July 14, 1920 — June 13, 2019

Jessie Burnett Johnson, 98, of Sweet Home passed away on June 13, 2019.

She was born July 14, 1920 in Omaha, Nebraska. She was raised by her mother, Minerva Myer and stepfather, Elvin Myer.

As a child, her family lived in the areas of Alpine, Cheshire, and Monroe, Oregon and grew to a total of six children. She often talked about how little money they had during the Depression years and she told of how the family even camped in the hop fields to earn money to live. Those memories of being without stayed with her all her life. When she was 13 years old, the family settled in Sweet Home.

She graduated from Sweet Home High School in 1939 and married Winifred Winkler later that year. In 1941, they moved to San Diego, California for about a year and she always talked fondly of their time there during World War II. After seven years of marriage and three children, Eddie, Winnie Marie and Joe, they divorced.

Two years later, in 1948, she married M.E. “Red” Burnett. They had one son together, Rick. They had been married 51 years when Red passed away in 1999.
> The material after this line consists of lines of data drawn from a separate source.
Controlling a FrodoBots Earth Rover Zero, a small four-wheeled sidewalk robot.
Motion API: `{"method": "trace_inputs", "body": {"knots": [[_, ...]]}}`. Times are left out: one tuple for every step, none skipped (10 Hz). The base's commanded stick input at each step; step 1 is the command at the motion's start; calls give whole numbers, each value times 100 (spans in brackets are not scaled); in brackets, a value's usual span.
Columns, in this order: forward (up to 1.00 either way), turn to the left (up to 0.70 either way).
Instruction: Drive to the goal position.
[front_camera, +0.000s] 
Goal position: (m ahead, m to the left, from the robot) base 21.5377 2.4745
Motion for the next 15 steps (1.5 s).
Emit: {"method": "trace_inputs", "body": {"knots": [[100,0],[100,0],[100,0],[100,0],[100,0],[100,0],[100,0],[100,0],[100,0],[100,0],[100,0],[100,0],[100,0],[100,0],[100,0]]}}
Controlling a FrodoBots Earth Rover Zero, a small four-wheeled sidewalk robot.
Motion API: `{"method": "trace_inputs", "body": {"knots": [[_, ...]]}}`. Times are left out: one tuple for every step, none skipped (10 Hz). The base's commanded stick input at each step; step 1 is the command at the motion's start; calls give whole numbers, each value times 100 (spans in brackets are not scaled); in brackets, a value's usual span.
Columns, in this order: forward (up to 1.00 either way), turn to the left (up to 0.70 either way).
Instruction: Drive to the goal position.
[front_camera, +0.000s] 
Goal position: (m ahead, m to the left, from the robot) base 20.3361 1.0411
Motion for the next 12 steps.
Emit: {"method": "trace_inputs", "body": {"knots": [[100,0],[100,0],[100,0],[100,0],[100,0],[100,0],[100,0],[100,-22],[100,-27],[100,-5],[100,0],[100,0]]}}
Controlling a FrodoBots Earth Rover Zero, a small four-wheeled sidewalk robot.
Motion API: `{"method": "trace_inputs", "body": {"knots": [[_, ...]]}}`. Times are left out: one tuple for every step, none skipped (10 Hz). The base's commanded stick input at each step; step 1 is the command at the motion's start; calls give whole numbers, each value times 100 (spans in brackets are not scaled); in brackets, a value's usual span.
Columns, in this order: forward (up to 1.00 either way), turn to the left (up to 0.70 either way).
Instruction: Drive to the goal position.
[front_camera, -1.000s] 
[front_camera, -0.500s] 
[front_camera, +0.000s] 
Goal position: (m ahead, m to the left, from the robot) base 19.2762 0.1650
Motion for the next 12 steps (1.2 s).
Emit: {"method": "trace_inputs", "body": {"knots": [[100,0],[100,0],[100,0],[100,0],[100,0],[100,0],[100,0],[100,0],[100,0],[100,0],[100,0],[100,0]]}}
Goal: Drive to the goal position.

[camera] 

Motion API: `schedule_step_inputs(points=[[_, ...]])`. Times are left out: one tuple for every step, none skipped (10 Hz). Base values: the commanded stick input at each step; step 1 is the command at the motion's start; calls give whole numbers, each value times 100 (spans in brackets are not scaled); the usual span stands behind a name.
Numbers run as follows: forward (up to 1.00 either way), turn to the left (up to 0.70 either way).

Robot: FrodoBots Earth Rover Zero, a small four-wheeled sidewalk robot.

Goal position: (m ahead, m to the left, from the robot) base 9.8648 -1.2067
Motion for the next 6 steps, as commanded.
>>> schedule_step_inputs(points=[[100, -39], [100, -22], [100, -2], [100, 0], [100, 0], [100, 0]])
In 2000, Jessie was contacted by an old friend, Earl “Jiggs” Johnson. They had known one another and dated in 1946-47, and after rekindling their relationship, they were married March 9, 2002. They had four years together before Jiggs died in 2006.

In 1956, she went to work for the Sweet Home School District as a secretary at Long Street School. In 1962, when the new junior high was built, she transferred there as secretary and stayed for another 23 years. She loved her job, especially the kids. She cared deeply for them and it showed. She always had a smile for them, along with a kind word and some good advice when needed. She remembered many of those kids the rest of her life and was always happy to run into one of them and have a chat.

After retirement in 1985, she had the time to devote to her quilting. She joined a local quilt club and enjoyed the camaraderie with her fellow quilters. She made many beautiful quilts, wall hangings, and placemats. She not only loved the quilting but the shopping necessary to quilt. She loved visiting quilt shops, going to quilt shows and one year took a trip with her quilting group and her daughter to visit Amish country and the many quilt shops back there. She had a great time.

She lived life to the fullest. She was a “people person” and could strike up a conversation with anyone. She was so sociable, lively and cute (even into her 90s) that people were naturally drawn to her.

She and Red were invited to join the Sweet Home Ambassadors, a group sponsored by the Chamber of Commerce, and this was right up her alley, keeping up with what was going on in town and meeting new people. She was also a member of P.E.O. Chapter DD in Sweet Home. She loved the interaction with the women in the club and always supported the work they do to provide scholarships for women.

She never knew her biological father but in the late 1980s she discovered that she had three more siblings through him. That is when she got in touch with her brother, Al Wyland of Williamsburg, Iowa. They were both very interested in this new sibling they had and wanted to get to know each other. Over the next 20 years they did just that through letters and several personal visits, and they established a warm and loving relationship.

Her church, the Sweet Home Evangelical, was very important to her. She began attending with her family in 1934. She continued to attend for the next 85 years, becoming a member of the church and serving on the board for many years. She always encouraged her family to attend church and their spiritual life was always foremost in her prayers.

Her family was very important to her. She loved us all and was always interested in what the grandkids, great-grandkids and great-great-grandkids were doing. She was always up to attend any kind of game or event and cheer them on. She was a wonderful grandmother and her grandkids all have many, many great memories with “Nana.” Over the past ten years, there have been several babies born into the family and they were all the apple of her eye. She loved spending as much time as possible with each one of them.

She is survived by her daughter, Winnie Robertson and her husband, Ken of Salem; her sons, Edward Winkler and Rick Burnett and his wife, Alice of Sweet Home; and grandchildren, Terry and Tanya Robertson, Nisha Jackson, Rick Jackson, Rex and Lois Robertson, Dawn and Bill Weare, Dean Winkler, Tina Winkler, David Steagall, Shaina Burnett and McKenna and Jerad Olsen. There are also 18 great-grandchildren and seven great-great-grandchildren.

She was preceded in death by husbands, Red and Jiggs; her parents; sisters, Lily Gewecke, Velma Menear, Marjorie Lucas, Alice Grundt; brothers, Edward Myer, Kenneth Myer, Al Wyland; son, Joe Douglas Winkler; granddaughter, Robertson; and grandson, Keegan Burnett.

Graveside service will be 3 p.m. on Friday, July 12 at Alpine Cemetery in Monroe. A celebration of life will be 3 p.m. on Sunday, July 14 at Sweet Home Evangelical Church. This day would have been her 99th birthday. Everyone is invited to attend either or both services.

Donations in her memory may be made to the Sweet Home Evangelical Church or the P.E.O Chapter DD, in care of Sweet Home Funeral Chapel, 1443 Long St., Sweet Home, OR 97386.

Sweet Home Funeral Chapel is handling arrangements. www.sweethomefuneral.com.